I do not assume there’s any presently on the market. And for essentially the most half, the properties that we might be interested by are subsidiaries of bigger corporations, who could or could not contemplate divesting of smaller properties up right here in New England.
Would you contemplate any properties outdoors of the three-state space? Is there something accessible in any of the opposite states in New England in any respect?
We will surely contemplate, I believe, states in New England. I believe if we have been going to go outdoors of New England, we would need to assume lengthy and arduous about that. And I can say that I do know there’s some gasoline properties which have come up or will likely be arising in different components of the nation. And I believe the massive concern there’s not wanting to amass gasoline utilities in heat climate areas that could be topic to moratoriums on gasoline service.

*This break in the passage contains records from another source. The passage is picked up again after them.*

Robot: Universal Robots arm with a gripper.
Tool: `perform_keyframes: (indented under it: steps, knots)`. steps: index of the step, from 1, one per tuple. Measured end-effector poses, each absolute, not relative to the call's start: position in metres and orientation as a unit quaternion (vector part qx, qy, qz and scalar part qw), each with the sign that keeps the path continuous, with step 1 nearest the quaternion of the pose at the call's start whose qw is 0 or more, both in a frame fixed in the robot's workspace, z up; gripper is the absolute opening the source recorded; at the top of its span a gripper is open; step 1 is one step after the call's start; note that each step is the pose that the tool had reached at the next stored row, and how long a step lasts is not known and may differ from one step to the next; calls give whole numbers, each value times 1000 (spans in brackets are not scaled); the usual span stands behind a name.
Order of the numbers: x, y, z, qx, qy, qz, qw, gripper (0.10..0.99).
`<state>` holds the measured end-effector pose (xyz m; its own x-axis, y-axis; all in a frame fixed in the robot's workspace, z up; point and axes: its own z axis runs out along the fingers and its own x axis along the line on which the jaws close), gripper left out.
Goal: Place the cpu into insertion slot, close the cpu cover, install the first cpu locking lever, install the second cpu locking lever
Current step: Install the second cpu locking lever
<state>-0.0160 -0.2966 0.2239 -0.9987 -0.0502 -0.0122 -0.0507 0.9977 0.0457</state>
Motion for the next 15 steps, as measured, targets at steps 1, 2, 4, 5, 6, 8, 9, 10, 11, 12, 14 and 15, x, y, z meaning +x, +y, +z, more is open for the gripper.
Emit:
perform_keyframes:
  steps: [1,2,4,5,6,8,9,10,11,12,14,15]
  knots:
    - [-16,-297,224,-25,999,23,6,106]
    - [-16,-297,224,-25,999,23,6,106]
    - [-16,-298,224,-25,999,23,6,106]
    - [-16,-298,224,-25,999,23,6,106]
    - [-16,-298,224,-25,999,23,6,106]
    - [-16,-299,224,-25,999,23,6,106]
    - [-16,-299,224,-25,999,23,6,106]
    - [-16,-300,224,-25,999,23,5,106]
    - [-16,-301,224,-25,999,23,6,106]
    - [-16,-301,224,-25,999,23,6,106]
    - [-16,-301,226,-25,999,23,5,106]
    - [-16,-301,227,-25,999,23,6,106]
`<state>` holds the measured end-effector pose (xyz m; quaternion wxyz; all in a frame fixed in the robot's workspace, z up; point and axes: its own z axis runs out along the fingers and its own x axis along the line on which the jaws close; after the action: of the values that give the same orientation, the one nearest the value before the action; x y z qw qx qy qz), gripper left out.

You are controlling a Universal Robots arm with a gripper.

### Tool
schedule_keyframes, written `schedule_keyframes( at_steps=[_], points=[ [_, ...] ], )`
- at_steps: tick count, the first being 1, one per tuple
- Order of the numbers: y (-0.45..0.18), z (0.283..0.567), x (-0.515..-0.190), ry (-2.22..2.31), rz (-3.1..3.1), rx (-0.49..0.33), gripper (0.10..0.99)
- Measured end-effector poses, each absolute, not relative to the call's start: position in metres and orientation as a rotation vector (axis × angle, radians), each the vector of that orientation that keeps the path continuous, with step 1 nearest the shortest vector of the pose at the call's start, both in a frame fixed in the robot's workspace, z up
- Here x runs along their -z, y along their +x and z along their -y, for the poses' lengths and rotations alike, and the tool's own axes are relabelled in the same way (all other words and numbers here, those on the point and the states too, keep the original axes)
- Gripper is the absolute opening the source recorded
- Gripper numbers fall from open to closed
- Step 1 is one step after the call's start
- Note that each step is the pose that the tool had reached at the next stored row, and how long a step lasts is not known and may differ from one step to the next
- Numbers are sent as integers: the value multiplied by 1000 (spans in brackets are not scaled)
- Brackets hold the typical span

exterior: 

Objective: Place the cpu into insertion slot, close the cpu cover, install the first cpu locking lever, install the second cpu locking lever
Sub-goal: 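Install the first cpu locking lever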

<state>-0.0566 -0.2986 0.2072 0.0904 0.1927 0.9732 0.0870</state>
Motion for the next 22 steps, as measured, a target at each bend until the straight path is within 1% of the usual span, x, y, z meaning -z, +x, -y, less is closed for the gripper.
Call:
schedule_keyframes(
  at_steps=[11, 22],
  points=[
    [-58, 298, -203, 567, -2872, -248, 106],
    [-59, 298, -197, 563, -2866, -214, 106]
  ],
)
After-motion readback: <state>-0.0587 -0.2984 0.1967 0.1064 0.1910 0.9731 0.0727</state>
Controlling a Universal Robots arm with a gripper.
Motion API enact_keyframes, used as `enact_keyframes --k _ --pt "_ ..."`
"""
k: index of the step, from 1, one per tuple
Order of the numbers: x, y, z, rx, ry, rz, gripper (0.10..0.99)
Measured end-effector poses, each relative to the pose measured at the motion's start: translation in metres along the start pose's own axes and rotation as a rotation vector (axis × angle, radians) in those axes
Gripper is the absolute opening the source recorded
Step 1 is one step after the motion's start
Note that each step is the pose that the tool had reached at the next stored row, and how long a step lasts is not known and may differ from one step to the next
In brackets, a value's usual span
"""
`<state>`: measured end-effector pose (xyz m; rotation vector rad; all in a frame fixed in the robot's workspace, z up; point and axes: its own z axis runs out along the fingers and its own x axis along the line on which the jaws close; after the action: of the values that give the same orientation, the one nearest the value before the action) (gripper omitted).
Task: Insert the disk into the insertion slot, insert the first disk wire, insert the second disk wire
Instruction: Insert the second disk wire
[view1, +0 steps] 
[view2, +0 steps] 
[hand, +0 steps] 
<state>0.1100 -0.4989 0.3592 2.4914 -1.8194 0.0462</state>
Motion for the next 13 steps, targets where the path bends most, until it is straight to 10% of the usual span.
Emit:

I believe we really feel fairly snug the place we function being a gasoline and electrical firm in a chilly climate area that we’re comparatively insulated from a number of the motion in that regard.
In your thoughts, what kind of borrowing capability do you’re feeling you’ve gotten in case you have been to make any acquisitions? What kind of debt ranges are you keen to tackle in case you have been to do one thing? Or would it not be funded by cash circulation?
No, we may actually finance acquisitions and — as we’ve got prior to now. And definitely, I believe something as much as 50% of our present market cap can be cheap for us. However I can not say that we’ve got a selected stage that we checked out.
Thanks. I am not displaying any extra questions. Girls and gents that conclude right this moment’s convention. Thanks in your collaborating. You could have an amazing day.